Export parity pricing for oil ducks subsidy issue

Stock markets will probably welcome the finance ministry’s proposal to move to export parity calculations of petroleum sector under-recoveries since this will both lower the number-plate amount by a tenth, and also reduce the amount that ONGC has to bear. While ONGC has been paying around 40% of the under-recovery amount, the government’s subsidy outgo will also fall. Beyond this, however, the move does little to tackle the real issue of ballooning subsidies and makes life tougher for the PSU oil marketing companies (OMCs) like IOC, HPCL and BPCL who, at various points in time in the last few years, have been so cash-strapped, they’ve been close to running out of cash to buy crude oil to process into petrol, diesel and the like.

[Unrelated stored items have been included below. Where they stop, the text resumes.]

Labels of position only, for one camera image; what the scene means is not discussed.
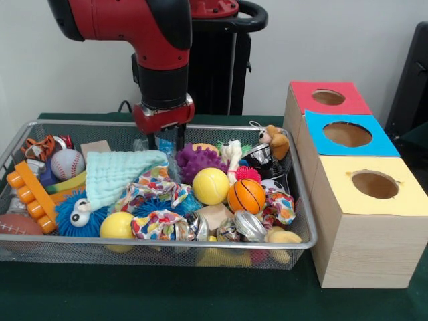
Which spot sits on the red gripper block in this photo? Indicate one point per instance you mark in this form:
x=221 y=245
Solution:
x=164 y=117

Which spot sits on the colourful polka dot cloth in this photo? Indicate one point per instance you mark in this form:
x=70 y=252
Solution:
x=154 y=186

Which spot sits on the mint green knitted cloth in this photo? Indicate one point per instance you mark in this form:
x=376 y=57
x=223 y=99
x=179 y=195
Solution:
x=117 y=175

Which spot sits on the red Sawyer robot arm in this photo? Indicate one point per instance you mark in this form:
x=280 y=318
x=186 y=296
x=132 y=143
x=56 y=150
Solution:
x=160 y=40

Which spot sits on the clear mesh bin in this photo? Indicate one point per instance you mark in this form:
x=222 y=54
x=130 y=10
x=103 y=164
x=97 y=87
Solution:
x=167 y=257

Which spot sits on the wooden box with three holes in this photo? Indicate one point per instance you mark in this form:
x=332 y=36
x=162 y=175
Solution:
x=368 y=247

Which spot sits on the purple spiky ball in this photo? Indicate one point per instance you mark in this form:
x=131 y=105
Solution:
x=200 y=162

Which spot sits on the yellow tennis ball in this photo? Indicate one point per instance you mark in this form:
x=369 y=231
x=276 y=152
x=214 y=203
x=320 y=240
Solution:
x=210 y=186

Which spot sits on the small orange basketball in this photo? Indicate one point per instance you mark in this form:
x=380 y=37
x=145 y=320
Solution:
x=246 y=196

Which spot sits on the plain yellow ball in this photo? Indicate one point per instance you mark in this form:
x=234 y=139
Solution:
x=117 y=225

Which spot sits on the white baseball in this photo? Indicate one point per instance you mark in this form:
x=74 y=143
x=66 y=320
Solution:
x=67 y=164

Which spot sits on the blue fuzzy toy with eyes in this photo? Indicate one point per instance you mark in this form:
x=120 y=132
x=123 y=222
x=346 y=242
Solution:
x=80 y=217

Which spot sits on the orange plastic building block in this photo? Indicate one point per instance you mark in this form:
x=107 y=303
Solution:
x=30 y=194

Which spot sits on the dark green table cloth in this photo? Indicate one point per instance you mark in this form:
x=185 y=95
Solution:
x=167 y=294

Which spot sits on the small brown football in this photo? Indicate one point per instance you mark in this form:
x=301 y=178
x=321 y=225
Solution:
x=17 y=225

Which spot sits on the black office chair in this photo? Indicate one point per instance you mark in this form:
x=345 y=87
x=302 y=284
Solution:
x=411 y=87

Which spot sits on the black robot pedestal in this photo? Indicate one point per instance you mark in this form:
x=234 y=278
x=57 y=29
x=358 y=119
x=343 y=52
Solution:
x=221 y=73

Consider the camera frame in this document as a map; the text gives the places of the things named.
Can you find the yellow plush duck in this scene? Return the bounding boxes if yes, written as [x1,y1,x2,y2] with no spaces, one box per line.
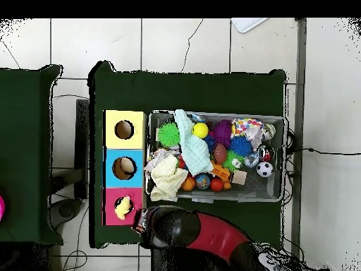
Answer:
[114,195,133,221]

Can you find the cream waffle cloth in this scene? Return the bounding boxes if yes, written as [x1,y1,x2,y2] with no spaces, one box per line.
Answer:
[150,155,188,203]

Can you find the mint green waffle cloth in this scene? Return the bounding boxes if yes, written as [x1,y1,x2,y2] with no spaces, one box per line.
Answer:
[173,109,214,176]

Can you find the multicoloured patterned cloth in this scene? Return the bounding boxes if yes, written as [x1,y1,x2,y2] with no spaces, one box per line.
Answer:
[231,116,276,150]

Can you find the wooden box with three holes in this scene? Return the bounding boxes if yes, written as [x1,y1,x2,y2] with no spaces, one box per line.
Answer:
[101,109,147,226]

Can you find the clear mesh bin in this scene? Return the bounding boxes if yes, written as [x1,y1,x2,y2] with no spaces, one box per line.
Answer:
[144,110,287,203]

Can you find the grey round base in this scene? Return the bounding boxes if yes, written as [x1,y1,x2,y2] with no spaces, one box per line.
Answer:
[49,198,83,230]

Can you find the plain green spiky ball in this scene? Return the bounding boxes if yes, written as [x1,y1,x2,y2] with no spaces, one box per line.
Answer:
[157,121,181,148]

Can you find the brown toy football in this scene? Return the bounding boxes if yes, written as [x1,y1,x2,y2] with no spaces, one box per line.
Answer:
[212,142,228,164]

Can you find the green spiky ball with eyes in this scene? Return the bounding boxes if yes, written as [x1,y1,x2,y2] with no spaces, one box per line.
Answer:
[222,149,245,173]

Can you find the smooth yellow ball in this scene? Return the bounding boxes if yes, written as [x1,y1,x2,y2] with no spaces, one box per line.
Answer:
[191,121,209,140]

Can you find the purple spiky toy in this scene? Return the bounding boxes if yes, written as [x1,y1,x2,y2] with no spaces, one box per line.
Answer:
[212,119,233,148]

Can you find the plain blue spiky ball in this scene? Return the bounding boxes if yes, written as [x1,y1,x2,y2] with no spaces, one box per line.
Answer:
[229,135,252,157]

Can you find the small soccer ball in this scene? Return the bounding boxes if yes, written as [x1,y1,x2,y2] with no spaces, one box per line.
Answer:
[255,161,274,179]

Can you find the dark green tablecloth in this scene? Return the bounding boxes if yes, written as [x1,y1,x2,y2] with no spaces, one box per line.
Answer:
[88,60,288,249]

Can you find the white flat board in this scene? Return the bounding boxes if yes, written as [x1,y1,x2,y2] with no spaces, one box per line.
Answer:
[230,18,269,34]

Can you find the black cable with connector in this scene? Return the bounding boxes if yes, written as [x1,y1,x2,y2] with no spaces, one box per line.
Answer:
[284,146,361,156]

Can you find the thin floor cable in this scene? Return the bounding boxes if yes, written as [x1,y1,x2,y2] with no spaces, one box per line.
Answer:
[180,18,204,73]

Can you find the grey metal rail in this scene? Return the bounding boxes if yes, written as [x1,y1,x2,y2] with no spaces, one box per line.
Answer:
[290,18,307,258]

Indeed, lowering the amount of subsidy the OMCs will get may even hit their production.

Right now, the government calculates under-recoveries on the basis of a weighted average of the price at which petroleum products are sold overseas (this is called import-parity pricing) and of the price at which firms like Reliance export their products (this is called export-parity pricing)—80% of the import-parity price and 20% of the export-parity price is taken to give what is called a trade-parity price. Since the import-parity price for, say, diesel, includes an element of freight and customs duties while there are no actual imports, the conventional view is that this overstates the under-recoveries. It does, but given India imports crude oil for refining, the degree of overstating the under-recoveries through import-parity pricing is not as great as it is made out to be.

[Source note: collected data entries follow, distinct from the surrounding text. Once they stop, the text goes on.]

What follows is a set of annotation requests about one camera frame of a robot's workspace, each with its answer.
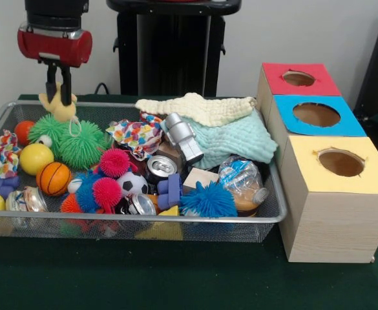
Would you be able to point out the crushed clear plastic bottle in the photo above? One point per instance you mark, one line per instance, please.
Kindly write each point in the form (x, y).
(237, 174)

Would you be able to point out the wooden box with three holes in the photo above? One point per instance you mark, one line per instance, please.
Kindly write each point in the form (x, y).
(337, 226)

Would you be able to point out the blue spiky rubber ball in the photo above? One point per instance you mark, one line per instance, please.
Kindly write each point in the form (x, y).
(209, 200)

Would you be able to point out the yellow smooth ball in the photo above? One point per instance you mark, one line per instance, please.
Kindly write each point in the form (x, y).
(36, 159)

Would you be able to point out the small orange basketball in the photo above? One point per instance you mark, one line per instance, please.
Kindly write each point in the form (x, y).
(53, 179)

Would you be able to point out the silver toy robot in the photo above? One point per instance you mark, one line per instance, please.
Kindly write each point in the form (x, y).
(182, 135)

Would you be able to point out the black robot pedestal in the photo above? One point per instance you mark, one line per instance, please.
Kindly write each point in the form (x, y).
(175, 48)

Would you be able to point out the mint green waffle cloth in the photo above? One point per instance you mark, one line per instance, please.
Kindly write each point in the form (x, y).
(237, 139)

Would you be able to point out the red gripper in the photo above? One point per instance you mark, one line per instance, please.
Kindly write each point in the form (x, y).
(56, 48)

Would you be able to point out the cream waffle cloth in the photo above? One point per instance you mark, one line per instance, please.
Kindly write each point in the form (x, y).
(208, 108)

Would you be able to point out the white cloth with colourful dots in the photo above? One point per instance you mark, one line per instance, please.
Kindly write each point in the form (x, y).
(133, 135)

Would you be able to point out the pale yellow plush toy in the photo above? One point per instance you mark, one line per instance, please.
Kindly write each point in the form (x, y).
(61, 109)

In any case, the larger issue is a different one since reducing under-recoveries by a tenth through an accounting procedure still leaves around R1,38,000 crore of under-recoveries in FY13. Even if the under-recovery on diesel through the new accounting falls to R7.3 a litre from R9 right now, the gap between diesel and petrol pricing is so large it has ensured diesel sales growth far outstripped sales growth of petrol in FY12. The fact that sales of furnace oil have been contracting for several years suggests firms are burning diesel instead of furnace oil which would be cheaper had it not been for the diesel subsidy. That’s the real issue that needs tackling.